En l'espèce, il est difficile de caractériser un dommage imminent dans la mesure où la grue litigieuse est installée sur le terrain de la SNC CANNES ESTEREL depuis 1992 sans avoir causé un quelconque dommage matériel.
En revanche, le maire de la ville de [Localité 1] a, au visa de l'article L.2213-25 du code général des collectivités territoriales, pris un arrêté le 29 mars 2016 mettant en demeure la SNC CANNES ESTEREL de remettre en état son terrain en procédant au démontage et à l'enlèvement de la grue dans un délai d'un mois à compter de la notification de l'arrêté. Cet arrêté a été notifié le 2 avril 2016 à la SNC CANNES ESTEREL. Il n'a pas fait l'objet de recours et est ainsi définitif. Le non respect de cet arrêté suffit à caractériser l'existence d'un trouble manifestement illicite de sorte que la Commune de CANNES est fondée à solliciter l'autorisation de procéder à l'enlèvement de la grue. L'intimée n'ayant toujours pas obtenu l'autorisation de la SNC CANNES ESTEREL de pénétrer sur son terrain pour faire enlever la grue, il y a lieu de faire droit à son appel incident et de l'autoriser directement à pénétrer de manière forcée, en présence d'un huissier et d'un serrurier et au besoin avec le concours de la force publique, sur leterrain de la SNC CANNES ESTEREL pour effectuer les travaux de démontage de la grue et ce dès la signification du présent arrêt.

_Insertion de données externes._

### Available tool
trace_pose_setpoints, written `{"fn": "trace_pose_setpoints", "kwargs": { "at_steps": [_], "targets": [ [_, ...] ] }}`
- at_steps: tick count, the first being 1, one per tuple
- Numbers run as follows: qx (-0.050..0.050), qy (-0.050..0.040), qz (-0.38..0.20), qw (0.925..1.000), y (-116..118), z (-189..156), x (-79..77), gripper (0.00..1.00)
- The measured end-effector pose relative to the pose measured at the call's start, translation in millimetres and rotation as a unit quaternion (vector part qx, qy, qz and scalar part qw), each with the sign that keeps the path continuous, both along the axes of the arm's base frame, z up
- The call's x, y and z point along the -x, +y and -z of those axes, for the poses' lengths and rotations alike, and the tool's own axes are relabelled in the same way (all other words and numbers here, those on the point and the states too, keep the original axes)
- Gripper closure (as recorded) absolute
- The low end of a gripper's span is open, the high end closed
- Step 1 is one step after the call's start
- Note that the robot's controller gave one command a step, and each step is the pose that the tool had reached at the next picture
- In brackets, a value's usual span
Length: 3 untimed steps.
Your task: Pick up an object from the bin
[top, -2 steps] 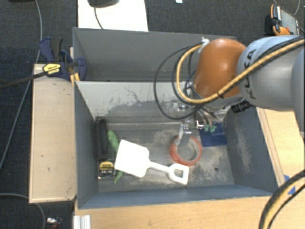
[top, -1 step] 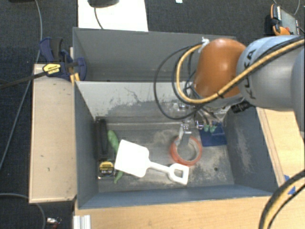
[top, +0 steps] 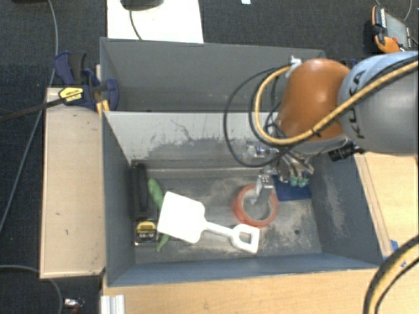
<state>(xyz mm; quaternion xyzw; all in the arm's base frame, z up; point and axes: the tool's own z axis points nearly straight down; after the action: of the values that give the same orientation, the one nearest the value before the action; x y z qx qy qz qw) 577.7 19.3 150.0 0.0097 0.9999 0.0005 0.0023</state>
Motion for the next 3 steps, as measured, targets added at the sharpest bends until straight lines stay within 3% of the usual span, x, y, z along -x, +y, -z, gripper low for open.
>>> {"fn": "trace_pose_setpoints", "kwargs": {
  "at_steps": [1, 2, 3],
  "targets": [
    [0.0, -0.0004, -0.093, 0.9957, 4, 33, -7.8, 0.0],
    [-0.001, -0.0006, 0.077, 0.997, -9, 37, 0.0, 0.0],
    [0.0, 0.0003, -0.074, 0.9972, -20, 72, -2.5, 0.0]
  ]
}}
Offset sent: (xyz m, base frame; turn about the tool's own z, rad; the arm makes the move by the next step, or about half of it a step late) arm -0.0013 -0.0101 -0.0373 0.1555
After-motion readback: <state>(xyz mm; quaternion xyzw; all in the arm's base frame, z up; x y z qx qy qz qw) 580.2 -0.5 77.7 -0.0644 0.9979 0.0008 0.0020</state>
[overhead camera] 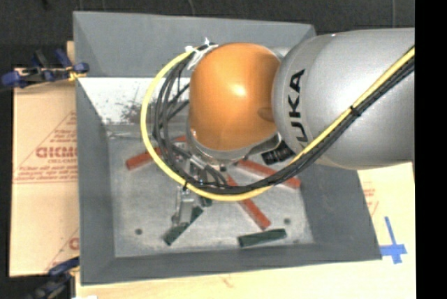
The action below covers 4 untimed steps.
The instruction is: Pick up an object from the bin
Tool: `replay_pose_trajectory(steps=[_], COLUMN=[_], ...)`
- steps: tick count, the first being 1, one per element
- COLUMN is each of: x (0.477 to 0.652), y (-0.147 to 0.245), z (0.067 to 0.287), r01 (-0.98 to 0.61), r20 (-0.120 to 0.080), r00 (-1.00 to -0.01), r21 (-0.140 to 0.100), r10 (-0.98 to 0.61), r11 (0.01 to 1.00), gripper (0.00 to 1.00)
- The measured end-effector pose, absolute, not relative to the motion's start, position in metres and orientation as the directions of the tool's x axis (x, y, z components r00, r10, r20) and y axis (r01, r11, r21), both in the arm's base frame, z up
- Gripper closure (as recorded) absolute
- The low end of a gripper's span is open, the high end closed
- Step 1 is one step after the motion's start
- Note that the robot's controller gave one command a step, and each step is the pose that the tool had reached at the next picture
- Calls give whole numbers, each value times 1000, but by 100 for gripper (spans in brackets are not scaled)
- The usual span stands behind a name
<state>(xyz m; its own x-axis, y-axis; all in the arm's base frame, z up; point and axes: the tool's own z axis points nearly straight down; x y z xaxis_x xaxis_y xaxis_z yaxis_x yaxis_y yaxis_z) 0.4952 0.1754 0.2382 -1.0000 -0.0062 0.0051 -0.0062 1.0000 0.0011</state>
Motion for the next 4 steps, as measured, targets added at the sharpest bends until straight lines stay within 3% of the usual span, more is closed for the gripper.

4- sur l'article 700 du code de procédure civile et les dépens
Son appel n'étant pas fondé, la SNC CANNES ESTEREL sera déboutée de sa demande sur le fondement de l'article 700 du code de procédure civile. Il serait en revanche inéquitable de laisser à la charge de la Commune de CANNES les frais, non compris dans les dépens, qu'elle a exposés pour son action. Il convient en conséquence de confirmer l'indemnité qui lui a été allouée à ce titre en première instance et d'y ajouter une indemnité complémentaire de 2.000 € en cause d'appel.
L'appelante supportera en outre les dépens de première instance et d'appel.
PAR CES MOTIFS
La cour,
Ecarte des débats les conclusions déposées et notifiées le 5 février 2018 par la SNC CANNES ESTEREL ainsi que la pièce n° 2 produite le même jour ;
Rejette l'exception de nullité de l'assignation initiale soulevée par l'appelante ;
Déboute la SNC CANNES ESTEREL de sa demande d'annulation de l'ordonnance déférée ;
Confirme l'ordonnance déférée sauf sur les modalités de pénétration sur le terrain de la SNC CANNES ESTEREL et d'enlèvement de la grue ;
Réformant sur ce point et statuant à nouveau,
Autorise la Commune de CANNES, ses agents ainsi que toutes entreprises missionnées par elle à cet effet, à pénétrer de manière forcée, en présence d'un huissier et d'un serrurier, et au besoin avec le concours de la force publique, sur le terrain appartenant à la SNC CANNES ESTEREL situé [Adresse 3], pour effectuer les travaux de démontage de la grue et ce dès la signification du présent arrêt ;
Condamne la SNC CANNES ESTEREL à payer à la Commune de CANNES la somme de 2.000 € en application de l'article 700 du code de procédure civile ;
Déboute la SNC CANNES ESTEREL de sa demande sur ce même fondement ;
Condamne la SNC CANNES ESTEREL aux dépens.